MICs of jadomycin B analogues evaluated using CLSI reference methods
| Jadomycin analogue | MIC (μg ml−1) for indicated strain
|
||
|---|---|---|---|
| S. aureus C623 (MRSA) | S. aureus 305 | S. epidermidis C960 (ATCC 14990) | |
| B | 8 | 4 | 0.5 |
| L | 8 | 8 | 0.5 |
| F | 8 | 4 | 0.5 |
| DM | 16 | 32 | 2 |
| T | 32 | 64 | 1 |
| DT | 32 | 32 | 4 |
| S | 32 | 32 | 0.5 |
| DS | 16 | 32 | 2 |
| G | >128 | >128 | 32 |
| N | 128 | >128 | 16 |
| Vancomycin | 0.5 | 0.5 | 1 |
FIG. 2.
Structures of jadomycin B analogues used in this study.

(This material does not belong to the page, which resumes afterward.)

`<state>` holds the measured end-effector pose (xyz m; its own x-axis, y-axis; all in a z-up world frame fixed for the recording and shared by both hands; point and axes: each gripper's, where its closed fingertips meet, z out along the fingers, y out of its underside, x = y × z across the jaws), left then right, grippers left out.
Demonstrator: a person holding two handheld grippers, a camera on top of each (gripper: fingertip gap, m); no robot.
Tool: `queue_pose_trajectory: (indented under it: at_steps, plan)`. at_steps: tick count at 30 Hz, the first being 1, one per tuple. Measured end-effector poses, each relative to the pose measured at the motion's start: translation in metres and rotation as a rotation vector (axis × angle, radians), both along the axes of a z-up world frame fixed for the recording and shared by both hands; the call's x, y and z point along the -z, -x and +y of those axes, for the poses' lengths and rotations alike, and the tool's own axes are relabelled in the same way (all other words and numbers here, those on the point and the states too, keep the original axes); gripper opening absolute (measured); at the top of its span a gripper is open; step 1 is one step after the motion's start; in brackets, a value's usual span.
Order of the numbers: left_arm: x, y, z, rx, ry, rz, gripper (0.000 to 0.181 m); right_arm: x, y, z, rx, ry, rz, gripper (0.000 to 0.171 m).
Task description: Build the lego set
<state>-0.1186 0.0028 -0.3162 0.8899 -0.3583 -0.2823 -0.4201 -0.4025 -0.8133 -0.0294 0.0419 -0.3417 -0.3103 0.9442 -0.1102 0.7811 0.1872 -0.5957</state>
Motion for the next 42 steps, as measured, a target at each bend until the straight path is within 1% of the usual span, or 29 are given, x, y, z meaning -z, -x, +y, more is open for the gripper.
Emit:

The least active jadomycins were jadomycin G and jadomycin N against all strains evaluated. These two jadomycins are structurally distinct from the other natural products evaluated in this study, since jadomycin G (2) does not contain a substituent extending from the oxazolone ring, while for jadomycin N, the oxazolone ring is replaced by a unique six-membered ring containing two nitrogen atoms (2), presumably formed by the cyclization of the primary amide side chain of l-asparagine rather than by ring closure through the carboxylate functionality, as is usual for other jadomycin B analogues. The most active compounds against C623 (a clinical MRSA strain) were jadomycins B, L, and F. In terms of structure, two of these analogues have aliphatic side chains and one has a phenyl ring extending from the oxazolone ring. Due to a lack of material, jadomycin Y, the derivative with a hydroxyphenyl side chain, was not evaluated using the CLSI protocol; however, from the initial data, it was observed to be less effective as an antibiotic than jadomycin F, indicating that the additional hydroxyl functionality present in jadomycin Y was detrimental to the antimicrobial activity. Jadomycins B, L, and F were more active by a factor of 2 or 3 than the remaining analogues derived from serine, threonine, or methionine when evaluated against C623. The isolated jadomycins from the incorporation of l- and d-threonine and l- and d-serine provided an opportunity to observe the effects of altering the stereochemistry of the amino acid in the oxazolone ring upon the antibacterial activity. We have previously demonstrated that the chiral center in each amino acid is not inverted or racemized during the biosynthesis of the jadomycin analogues (2). The MIC data obtained using the CLSI method against the two S. aureus strains differed by only a factor of 2 between jadomycins S and DS and jadomycins T and DT, likely indicating that there was no significant difference due to the change in stereochemistry. Against S. epidermidis C960, jadomycins S and T were more active than their diastereomeric counterparts by a factor of 4.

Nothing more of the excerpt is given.